Fall 2024

Tokikake Ii’s Dissertation Defense

Join us on Friday, December 6th, from 11:00am-2:00pm HST for doctoral candidate Tokikake Ii’s dissertation defense! His project, titled “Imagining Tōhoku,” is under the direction of Professor Nancy Stalker.

The defense will take place in Sakamaki A-201 and is open to the public. The defense will also be streamed on Zoom; the information can be found below:

Below is an abstract of Tokikake’s project:

This dissertation examines how metropolitan institutions (such as mass media) and the national government viewed and treated Tōhoku (northeastern Japan)—as a source of labor, economic, and energy extractions for national development—from the postwar period to the current post-2011 Great East Japan Disaster (commonly known as the 3.11 Disaster) period.
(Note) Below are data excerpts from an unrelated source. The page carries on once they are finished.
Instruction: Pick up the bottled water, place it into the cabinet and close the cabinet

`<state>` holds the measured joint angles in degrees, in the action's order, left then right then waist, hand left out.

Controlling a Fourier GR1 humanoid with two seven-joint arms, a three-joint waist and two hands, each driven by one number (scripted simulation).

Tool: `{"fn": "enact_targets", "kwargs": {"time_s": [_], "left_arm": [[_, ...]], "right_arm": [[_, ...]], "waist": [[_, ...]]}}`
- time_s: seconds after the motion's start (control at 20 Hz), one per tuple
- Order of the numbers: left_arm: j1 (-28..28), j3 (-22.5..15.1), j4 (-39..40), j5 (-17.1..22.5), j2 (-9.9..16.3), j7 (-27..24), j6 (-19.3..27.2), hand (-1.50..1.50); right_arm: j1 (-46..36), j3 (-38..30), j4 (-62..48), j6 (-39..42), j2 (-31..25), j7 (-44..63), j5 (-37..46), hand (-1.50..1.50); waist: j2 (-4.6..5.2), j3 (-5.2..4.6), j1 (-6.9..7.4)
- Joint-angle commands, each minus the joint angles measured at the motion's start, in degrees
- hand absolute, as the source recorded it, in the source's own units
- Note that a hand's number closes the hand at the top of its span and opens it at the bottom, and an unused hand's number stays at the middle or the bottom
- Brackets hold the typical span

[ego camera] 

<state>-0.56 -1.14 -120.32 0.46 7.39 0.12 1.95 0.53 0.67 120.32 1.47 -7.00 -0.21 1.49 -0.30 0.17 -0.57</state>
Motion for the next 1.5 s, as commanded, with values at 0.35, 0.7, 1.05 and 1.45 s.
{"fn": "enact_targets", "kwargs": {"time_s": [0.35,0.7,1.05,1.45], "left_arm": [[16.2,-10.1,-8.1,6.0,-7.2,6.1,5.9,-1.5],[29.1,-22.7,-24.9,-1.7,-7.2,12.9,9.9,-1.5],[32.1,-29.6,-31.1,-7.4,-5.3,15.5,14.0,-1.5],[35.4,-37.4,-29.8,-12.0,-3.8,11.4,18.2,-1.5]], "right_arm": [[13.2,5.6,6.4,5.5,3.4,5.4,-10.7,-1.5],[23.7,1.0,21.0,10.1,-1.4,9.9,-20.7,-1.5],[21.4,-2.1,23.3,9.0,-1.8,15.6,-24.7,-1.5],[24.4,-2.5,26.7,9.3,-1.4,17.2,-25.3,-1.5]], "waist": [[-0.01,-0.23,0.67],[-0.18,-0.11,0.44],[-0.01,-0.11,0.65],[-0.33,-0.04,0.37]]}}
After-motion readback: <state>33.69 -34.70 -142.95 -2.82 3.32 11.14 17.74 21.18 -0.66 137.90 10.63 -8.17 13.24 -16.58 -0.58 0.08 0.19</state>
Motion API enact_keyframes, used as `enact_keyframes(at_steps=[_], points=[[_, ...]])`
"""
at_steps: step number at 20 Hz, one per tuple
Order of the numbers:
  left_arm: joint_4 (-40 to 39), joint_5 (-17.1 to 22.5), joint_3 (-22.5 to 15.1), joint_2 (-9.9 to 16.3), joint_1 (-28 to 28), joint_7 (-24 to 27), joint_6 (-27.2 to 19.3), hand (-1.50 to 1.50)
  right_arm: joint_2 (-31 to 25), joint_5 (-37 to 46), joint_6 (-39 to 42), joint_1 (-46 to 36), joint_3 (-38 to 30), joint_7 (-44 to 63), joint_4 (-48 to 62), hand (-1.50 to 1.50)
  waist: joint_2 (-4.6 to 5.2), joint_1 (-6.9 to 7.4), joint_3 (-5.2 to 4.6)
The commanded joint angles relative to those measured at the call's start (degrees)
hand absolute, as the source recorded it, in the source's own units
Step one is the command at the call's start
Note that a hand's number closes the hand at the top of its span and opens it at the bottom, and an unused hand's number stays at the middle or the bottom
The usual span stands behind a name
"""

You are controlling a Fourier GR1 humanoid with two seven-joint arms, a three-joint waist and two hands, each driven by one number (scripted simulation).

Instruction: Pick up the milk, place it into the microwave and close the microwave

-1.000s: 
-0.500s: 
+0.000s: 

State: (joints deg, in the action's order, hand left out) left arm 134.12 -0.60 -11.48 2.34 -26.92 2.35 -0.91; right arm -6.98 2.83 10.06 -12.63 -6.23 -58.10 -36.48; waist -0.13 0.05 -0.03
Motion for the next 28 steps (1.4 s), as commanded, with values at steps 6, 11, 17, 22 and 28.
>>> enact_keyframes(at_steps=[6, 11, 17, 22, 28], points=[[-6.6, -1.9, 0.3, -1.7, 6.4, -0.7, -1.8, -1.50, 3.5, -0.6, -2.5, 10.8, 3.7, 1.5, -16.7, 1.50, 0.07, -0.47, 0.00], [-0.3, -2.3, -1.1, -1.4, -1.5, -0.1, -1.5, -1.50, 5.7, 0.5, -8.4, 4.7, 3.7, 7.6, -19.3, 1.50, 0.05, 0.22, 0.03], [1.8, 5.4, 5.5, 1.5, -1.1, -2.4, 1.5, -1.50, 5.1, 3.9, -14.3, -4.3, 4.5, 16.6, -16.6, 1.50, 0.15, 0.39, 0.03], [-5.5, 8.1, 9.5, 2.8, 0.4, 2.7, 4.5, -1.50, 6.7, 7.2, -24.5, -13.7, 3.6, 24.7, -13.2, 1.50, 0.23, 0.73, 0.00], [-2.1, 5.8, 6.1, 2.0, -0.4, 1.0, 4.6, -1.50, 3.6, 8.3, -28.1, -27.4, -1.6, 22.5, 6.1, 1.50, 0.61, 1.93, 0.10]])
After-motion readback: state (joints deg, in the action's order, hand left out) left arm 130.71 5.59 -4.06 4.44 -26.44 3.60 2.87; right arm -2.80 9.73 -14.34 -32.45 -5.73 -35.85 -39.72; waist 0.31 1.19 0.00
These various institutions established and deployed images of “pure and underdeveloped” Tōhoku countryside, while simultaneously treating the region as the authentic, ideal homeland (furusato). This dissertation demonstrates the existence of historical continuity in the metropolitan and government’s treatment and use of Tōhoku. Most scholarship focuses on one time period only, and does not contextualize Tōhoku within metropolitan cultural and media stereotypes or within national economic development. This dissertation examines various newspapers, photograph collections, popular magazines, novels, films, and government policies on land, infrastructural developments in the Tōhoku countryside, and national labor migration to and from Tōhoku. The analysis demonstrates that the mechanism of resource extraction—and the persistent existence of cultural stereotypes of rural Tōhoku—are key defining socioeconomic features of postwar and post-3.11 Disaster Japan.